▶ _What you should do_
Say how many lines of the listing below contain "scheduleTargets", giving the number and nothing else.
☆ ☆ ☆
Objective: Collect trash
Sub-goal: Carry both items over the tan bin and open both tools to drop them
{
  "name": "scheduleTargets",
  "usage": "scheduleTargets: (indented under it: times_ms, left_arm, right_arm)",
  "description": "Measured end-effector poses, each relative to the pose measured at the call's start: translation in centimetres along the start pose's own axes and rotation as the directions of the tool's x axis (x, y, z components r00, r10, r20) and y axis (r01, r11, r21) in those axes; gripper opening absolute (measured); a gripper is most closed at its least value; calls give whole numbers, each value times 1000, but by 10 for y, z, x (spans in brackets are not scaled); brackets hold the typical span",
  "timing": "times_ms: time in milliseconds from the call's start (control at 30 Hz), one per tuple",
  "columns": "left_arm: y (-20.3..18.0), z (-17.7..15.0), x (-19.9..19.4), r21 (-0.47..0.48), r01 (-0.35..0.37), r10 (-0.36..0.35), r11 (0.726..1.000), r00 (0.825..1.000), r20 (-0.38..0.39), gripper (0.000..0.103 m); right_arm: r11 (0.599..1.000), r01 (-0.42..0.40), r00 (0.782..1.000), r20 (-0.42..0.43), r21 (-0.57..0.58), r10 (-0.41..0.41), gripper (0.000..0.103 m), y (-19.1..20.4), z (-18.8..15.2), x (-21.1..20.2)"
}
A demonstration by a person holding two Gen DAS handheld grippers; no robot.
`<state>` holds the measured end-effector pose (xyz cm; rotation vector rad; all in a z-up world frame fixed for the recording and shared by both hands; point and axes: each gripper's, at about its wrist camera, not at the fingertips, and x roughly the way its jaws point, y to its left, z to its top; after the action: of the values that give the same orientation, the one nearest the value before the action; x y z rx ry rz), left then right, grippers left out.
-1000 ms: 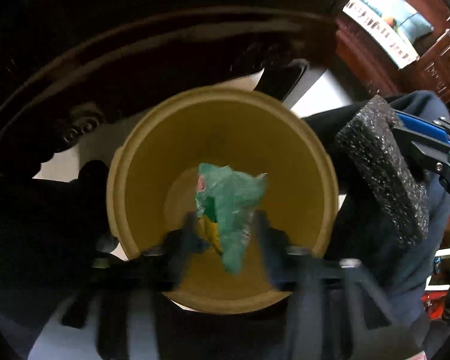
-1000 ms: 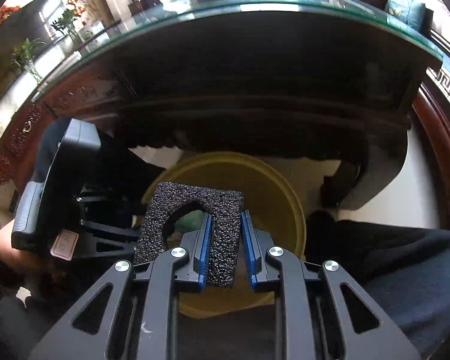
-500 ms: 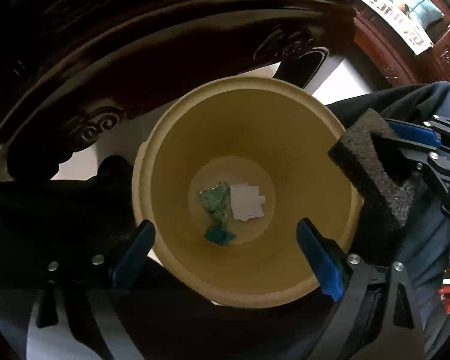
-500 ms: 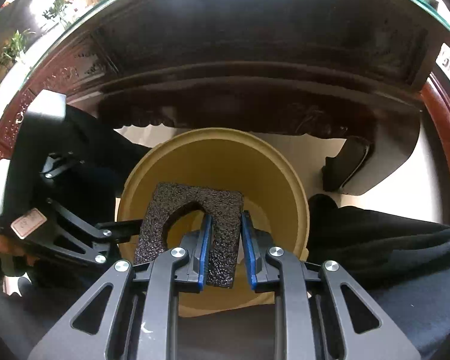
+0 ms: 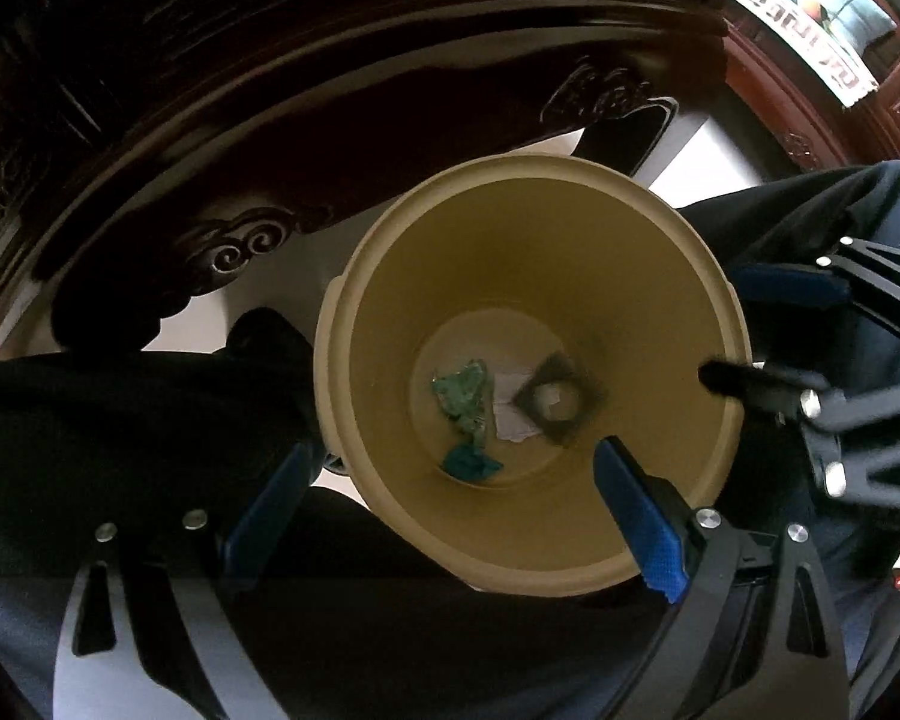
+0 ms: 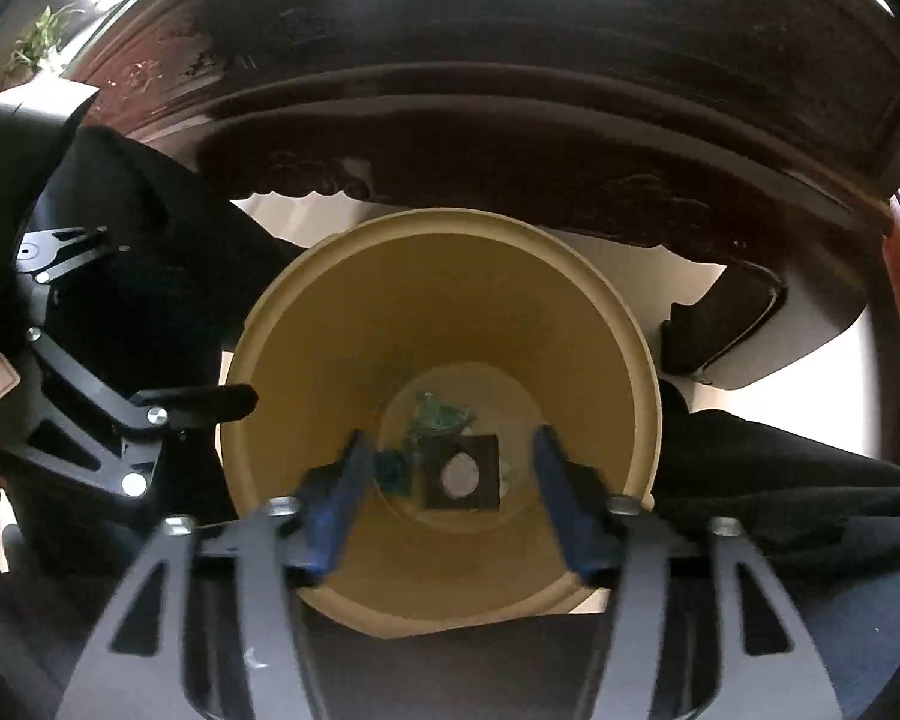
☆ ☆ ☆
▶ _Output for this task_
2